Baseball witchcraft

I hate to keep harping on Ichiro Suzuki, as I happen to admire his abilities and think very highly of his achievements. But I see Joe Girardi had him batting leadoff today. Which I think says more about Girardi’s limited tactical abilities as a manager than about Suzuki’s limited on-base percentage.

The leadoff hitter will get the most plate appearances in the course of the season, so he should be the best at getting on base (I think Alex Rodriguez would make a good leadoff hitter— he would hit more home runs, he can run around the bases really fast, and everybody is afraid to pitch to him anyway so he walks a lot). Suzuki, in his prime when he was hitting .360, used to fit the bill perfectly. But he doesn’t draw many bases on balls, so when he’s hitting .260 like he is now, he doesn’t get on base very often. He does not belong in the leadoff spot any more.

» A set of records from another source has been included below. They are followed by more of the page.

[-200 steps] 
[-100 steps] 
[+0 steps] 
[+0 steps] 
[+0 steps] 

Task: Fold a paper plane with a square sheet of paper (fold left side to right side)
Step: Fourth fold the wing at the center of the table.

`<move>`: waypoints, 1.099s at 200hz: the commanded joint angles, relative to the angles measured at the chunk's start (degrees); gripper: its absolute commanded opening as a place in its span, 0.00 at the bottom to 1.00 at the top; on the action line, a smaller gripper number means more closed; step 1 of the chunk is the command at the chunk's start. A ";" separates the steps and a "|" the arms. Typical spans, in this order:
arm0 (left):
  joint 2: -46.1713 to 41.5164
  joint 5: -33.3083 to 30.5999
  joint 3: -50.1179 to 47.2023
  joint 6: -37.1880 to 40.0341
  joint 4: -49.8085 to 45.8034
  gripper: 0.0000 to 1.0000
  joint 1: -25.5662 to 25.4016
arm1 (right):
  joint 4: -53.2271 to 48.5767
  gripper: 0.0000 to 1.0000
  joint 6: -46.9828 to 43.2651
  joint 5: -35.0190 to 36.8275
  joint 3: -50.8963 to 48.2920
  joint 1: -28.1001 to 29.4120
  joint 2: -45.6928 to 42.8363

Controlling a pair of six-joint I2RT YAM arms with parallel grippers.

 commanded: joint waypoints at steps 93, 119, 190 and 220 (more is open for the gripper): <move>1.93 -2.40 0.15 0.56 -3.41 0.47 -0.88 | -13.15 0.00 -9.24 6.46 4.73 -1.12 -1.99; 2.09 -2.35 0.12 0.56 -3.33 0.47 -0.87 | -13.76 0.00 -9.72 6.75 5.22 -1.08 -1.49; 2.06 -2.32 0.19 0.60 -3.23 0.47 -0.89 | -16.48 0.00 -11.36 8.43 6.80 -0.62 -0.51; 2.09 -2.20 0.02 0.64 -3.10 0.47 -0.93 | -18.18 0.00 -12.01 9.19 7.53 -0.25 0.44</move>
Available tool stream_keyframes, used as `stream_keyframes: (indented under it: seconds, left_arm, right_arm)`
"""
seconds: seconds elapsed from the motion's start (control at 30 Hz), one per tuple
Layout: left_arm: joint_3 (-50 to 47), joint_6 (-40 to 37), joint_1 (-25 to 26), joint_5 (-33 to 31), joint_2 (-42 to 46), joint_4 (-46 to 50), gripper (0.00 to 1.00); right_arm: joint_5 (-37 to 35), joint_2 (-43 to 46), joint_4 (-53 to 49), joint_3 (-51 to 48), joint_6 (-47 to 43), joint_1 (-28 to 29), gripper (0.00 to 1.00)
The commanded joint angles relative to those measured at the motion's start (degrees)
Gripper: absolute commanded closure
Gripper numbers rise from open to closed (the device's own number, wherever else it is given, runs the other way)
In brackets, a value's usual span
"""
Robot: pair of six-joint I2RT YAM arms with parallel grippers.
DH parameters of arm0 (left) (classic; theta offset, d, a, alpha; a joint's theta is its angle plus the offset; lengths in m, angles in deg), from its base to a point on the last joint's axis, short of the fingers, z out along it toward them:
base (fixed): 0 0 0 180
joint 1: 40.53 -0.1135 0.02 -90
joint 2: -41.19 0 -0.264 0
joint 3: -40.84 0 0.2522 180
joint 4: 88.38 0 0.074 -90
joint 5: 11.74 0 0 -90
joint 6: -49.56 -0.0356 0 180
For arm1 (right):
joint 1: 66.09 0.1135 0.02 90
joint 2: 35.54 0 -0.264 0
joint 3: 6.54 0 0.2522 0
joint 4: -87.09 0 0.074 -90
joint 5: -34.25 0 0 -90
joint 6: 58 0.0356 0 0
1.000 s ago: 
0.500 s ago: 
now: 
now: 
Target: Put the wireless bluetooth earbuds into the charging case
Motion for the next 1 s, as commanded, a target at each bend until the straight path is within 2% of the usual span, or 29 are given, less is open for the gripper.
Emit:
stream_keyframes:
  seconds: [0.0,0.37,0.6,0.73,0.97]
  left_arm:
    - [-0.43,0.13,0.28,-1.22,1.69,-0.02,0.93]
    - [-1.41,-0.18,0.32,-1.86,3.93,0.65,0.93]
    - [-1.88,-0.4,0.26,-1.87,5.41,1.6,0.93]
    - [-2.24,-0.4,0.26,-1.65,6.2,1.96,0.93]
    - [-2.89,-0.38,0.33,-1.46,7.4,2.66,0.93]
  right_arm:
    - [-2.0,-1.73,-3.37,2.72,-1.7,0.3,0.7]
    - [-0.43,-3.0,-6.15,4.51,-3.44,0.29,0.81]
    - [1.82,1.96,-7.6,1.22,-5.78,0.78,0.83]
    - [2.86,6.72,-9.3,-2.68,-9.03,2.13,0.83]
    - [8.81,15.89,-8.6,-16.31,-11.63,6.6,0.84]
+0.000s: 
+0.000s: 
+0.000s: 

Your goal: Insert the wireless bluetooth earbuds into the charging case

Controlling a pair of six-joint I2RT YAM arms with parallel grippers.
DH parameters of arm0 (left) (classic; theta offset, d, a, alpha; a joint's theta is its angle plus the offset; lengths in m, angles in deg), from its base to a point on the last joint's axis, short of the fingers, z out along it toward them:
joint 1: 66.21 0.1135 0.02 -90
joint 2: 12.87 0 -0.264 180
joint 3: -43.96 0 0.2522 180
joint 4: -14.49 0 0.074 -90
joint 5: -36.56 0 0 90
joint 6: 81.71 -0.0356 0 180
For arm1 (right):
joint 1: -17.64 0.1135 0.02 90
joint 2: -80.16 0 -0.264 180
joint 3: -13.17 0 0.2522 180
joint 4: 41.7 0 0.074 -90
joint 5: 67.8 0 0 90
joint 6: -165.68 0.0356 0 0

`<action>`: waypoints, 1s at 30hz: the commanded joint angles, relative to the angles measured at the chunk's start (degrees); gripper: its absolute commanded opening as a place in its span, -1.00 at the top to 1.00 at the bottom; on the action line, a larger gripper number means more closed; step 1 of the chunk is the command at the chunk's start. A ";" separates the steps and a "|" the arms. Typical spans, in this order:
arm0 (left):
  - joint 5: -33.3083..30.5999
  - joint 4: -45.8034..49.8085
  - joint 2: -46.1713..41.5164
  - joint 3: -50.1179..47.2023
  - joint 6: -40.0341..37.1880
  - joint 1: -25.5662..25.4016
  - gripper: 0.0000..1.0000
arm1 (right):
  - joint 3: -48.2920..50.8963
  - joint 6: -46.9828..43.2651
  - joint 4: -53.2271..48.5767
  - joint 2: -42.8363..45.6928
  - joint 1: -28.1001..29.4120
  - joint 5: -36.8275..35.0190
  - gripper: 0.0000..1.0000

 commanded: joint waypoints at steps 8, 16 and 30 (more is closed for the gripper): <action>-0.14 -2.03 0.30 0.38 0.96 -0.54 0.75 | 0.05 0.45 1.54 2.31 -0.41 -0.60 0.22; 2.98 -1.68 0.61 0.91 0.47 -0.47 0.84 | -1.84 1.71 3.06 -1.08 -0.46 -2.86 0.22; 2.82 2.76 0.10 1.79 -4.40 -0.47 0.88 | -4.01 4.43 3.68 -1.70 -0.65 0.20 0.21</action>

Then again, baseball managers are infamous for employing hocus-pocus that masquerades as savvy. They seem to be at war with the laws of economics: six-man starting rotations and bloated bullpens means paying more pitchers to pitch less. Only a monopolistic industry run by meatheads (Major League Baseball) can get away with such inefficiency.

The supposedly brilliant Tony La Russa has been known to bat his pitchers eighth in the lineup, and a better hitter ninth. The reasoning is that there are likely to be more base runners ahead of the better hitters at the top of the lineup. To quote an article about Giants manager Bruce Bochy, who copied the tactic in a game this year:

It gives us a couple of leadoff guys, a couple of speed guys back-to-back. I know Tony did it.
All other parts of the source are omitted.